In particular, consuming a lot of omega-3 fatty acids can improve cognitive function, heart health, and blood sugar regulation. It can also significantly reduce inflammation.
Avocados also contain lots of potassium and magnesium, as well as phytocompounds known as carotenoids and tocopherols. These minerals and phytocompounds have anti-oxidant effects that can contribute to a reduction in chronic inflammation.
Studies show that regular consumption of avocados can decrease the levels of inflammatory markers, such as C-reactive protein (CRP) and interleukin 1 beta (IL-1B).
Matcha can boost heart and liver health, enhance brain function, and decrease inflammation in the body.
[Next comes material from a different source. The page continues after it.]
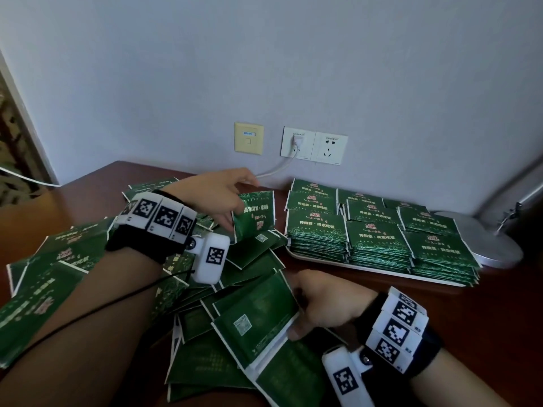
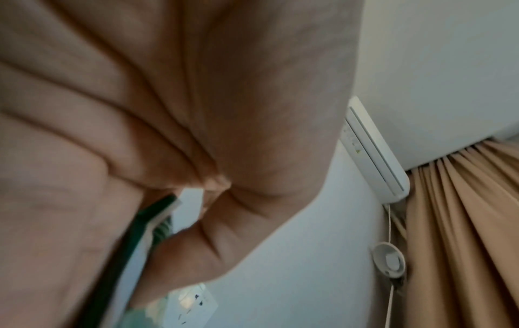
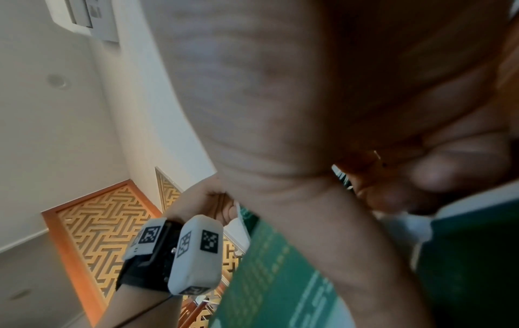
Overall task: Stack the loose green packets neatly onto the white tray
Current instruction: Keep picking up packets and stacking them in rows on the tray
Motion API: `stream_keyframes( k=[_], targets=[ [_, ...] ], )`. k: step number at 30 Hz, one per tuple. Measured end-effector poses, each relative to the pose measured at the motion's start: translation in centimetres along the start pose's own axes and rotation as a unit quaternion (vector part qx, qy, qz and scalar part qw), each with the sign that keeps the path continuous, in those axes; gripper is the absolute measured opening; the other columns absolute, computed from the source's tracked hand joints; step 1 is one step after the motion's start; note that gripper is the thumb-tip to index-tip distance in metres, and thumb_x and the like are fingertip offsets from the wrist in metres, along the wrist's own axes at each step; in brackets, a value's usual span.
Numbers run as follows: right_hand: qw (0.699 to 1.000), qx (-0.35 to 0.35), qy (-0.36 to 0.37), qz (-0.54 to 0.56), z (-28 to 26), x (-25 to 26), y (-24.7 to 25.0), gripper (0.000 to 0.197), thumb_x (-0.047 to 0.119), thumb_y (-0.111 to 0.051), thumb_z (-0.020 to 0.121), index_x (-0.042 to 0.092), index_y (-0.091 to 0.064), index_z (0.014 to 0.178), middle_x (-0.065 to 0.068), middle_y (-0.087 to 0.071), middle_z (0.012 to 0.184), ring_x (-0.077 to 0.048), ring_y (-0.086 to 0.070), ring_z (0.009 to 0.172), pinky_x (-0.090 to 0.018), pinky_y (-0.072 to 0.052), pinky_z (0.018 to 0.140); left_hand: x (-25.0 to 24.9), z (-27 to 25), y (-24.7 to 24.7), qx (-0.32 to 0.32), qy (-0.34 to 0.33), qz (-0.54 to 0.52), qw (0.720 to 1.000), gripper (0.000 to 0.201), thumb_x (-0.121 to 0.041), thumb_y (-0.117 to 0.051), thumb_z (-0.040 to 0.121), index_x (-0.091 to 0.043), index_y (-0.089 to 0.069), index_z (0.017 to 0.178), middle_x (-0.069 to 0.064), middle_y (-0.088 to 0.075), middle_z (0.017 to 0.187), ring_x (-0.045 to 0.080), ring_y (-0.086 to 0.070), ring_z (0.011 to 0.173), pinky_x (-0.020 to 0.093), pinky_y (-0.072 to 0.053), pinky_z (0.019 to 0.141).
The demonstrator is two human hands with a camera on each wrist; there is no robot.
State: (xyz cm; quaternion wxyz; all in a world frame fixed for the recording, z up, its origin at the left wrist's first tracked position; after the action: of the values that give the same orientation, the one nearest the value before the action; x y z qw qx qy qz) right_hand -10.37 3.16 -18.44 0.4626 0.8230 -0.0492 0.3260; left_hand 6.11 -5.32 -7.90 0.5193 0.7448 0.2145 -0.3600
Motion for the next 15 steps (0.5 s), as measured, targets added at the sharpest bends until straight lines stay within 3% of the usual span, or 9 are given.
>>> stream_keyframes(
  k=[2, 4, 5, 8, 10, 13, 15],
  targets=[
    [0.999, -0.003, 0.026, 0.021, -0.3, 0.4, 0.3, 0.041, 0.012, -0.086, 0.072, 0.028, -0.069, 0.105, 0.016, -0.070, 0.102, -0.002, -0.064, 0.098, -0.022, -0.050, 0.089, -0.3, -0.4, -0.4, 0.030, -0.005, -0.040, 0.999, 0.059, 0.013, -0.048, 0.092, -0.032, -0.048, 0.131, 0.020, -0.066, 0.105, 0.035, -0.074, 0.078, 0.037, -0.062, 0.063],
    [0.997, -0.033, 0.058, 0.032, -0.7, 1.0, 1.6, 0.033, 0.003, -0.080, 0.076, 0.030, -0.067, 0.090, 0.014, -0.066, 0.096, 0.001, -0.061, 0.092, -0.016, -0.047, 0.081, -0.1, -0.4, -0.2, 0.033, -0.008, 0.029, 0.999, 0.050, 0.010, -0.049, 0.092, -0.026, -0.057, 0.125, 0.014, -0.066, 0.108, 0.030, -0.073, 0.083, 0.036, -0.062, 0.068],
    [0.994, -0.046, 0.092, 0.038, -0.9, 1.3, 2.4, 0.037, -0.003, -0.076, 0.076, 0.031, -0.064, 0.084, 0.012, -0.065, 0.095, 0.000, -0.061, 0.091, -0.018, -0.049, 0.082, 0.3, -0.3, 0.0, 0.030, -0.004, 0.092, 0.995, 0.042, 0.007, -0.052, 0.091, -0.024, -0.062, 0.118, 0.010, -0.066, 0.109, 0.026, -0.072, 0.086, 0.033, -0.061, 0.070],
    [0.974, -0.076, 0.190, 0.096, -1.4, 1.5, 4.0, 0.045, -0.016, -0.066, 0.075, 0.029, -0.062, 0.080, -0.003, -0.069, 0.104, -0.015, -0.066, 0.104, -0.040, -0.055, 0.091, 2.3, 0.1, 0.2, 0.049, 0.050, 0.260, 0.963, 0.017, -0.012, -0.060, 0.093, -0.019, -0.068, 0.105, 0.002, -0.069, 0.102, 0.012, -0.064, 0.078, 0.022, -0.053, 0.066],
    [0.968, -0.098, 0.199, 0.115, -1.3, 0.4, 4.8, 0.045, -0.017, -0.063, 0.078, 0.028, -0.062, 0.080, -0.007, -0.069, 0.100, -0.019, -0.067, 0.099, -0.044, -0.056, 0.087, 3.5, 0.4, 0.3, 0.065, 0.085, 0.328, 0.938, 0.015, -0.028, -0.066, 0.091, -0.018, -0.070, 0.101, -0.004, -0.067, 0.095, 0.012, -0.061, 0.083, 0.028, -0.053, 0.077],
    [0.968, -0.095, 0.179, 0.149, -1.0, -0.7, 5.3, 0.042, -0.016, -0.050, 0.089, 0.023, -0.066, 0.085, 0.003, -0.067, 0.086, -0.010, -0.064, 0.081, -0.030, -0.053, 0.074, 4.3, 1.2, 0.6, 0.059, 0.098, 0.362, 0.925, 0.033, -0.047, -0.071, 0.085, -0.015, -0.070, 0.093, -0.006, -0.067, 0.085, 0.015, -0.062, 0.080, 0.030, -0.051, 0.078],
    [0.971, -0.064, 0.150, 0.173, -0.8, -1.3, 5.0, 0.043, -0.018, -0.038, 0.091, 0.013, -0.068, 0.092, 0.005, -0.069, 0.088, -0.007, -0.064, 0.083, -0.021, -0.050, 0.074, 3.8, 1.5, 0.2, 0.042, 0.074, 0.365, 0.927, 0.039, -0.054, -0.076, 0.076, -0.023, -0.067, 0.097, -0.005, -0.067, 0.096, 0.015, -0.063, 0.085, 0.031, -0.052, 0.080]
  ],
)
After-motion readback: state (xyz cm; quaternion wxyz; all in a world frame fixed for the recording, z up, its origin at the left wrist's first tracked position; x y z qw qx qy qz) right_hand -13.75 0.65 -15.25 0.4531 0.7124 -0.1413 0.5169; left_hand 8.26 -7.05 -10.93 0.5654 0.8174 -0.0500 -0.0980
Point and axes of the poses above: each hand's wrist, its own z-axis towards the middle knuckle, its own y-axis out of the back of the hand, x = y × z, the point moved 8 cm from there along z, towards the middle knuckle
It contains high amounts of phytocompounds that have anti-oxidant and anti-inflammatory properties.
Matcha is a Japanese green tea powder that is obtained from the same plant as green tea. However, due to the slight differences in its cultivation process, matcha contains more chlorophyll and a wider range of phytonutrients than its green tea counterpart.
Due to the increased chlorophyll, matcha has lots of polyphenols, amino acids, and L-theanine.
Polyphenols can fight against oxidative stress in the cells and may improve digestive health. There is one particular type of polyphenol in matcha called catechins that are responsible for the anti-inflammatory effects of the plant.
Catechins are found in all types of green tea, but they are especially abundant in matcha. A catechin known as epigallocatechin gallate (EGCG) can significantly reduce inflammatory markers, and may help to decrease your risk of developing a range of health conditions.
L-theanine is an amino acid that can decrease blood pressure and inflammation while producing a calming effect in your brain. When you feel calmer and more relaxed, it can decrease the levels of cortisol (the stress hormone) in your blood, which can further reduce the levels of inflammatory markers.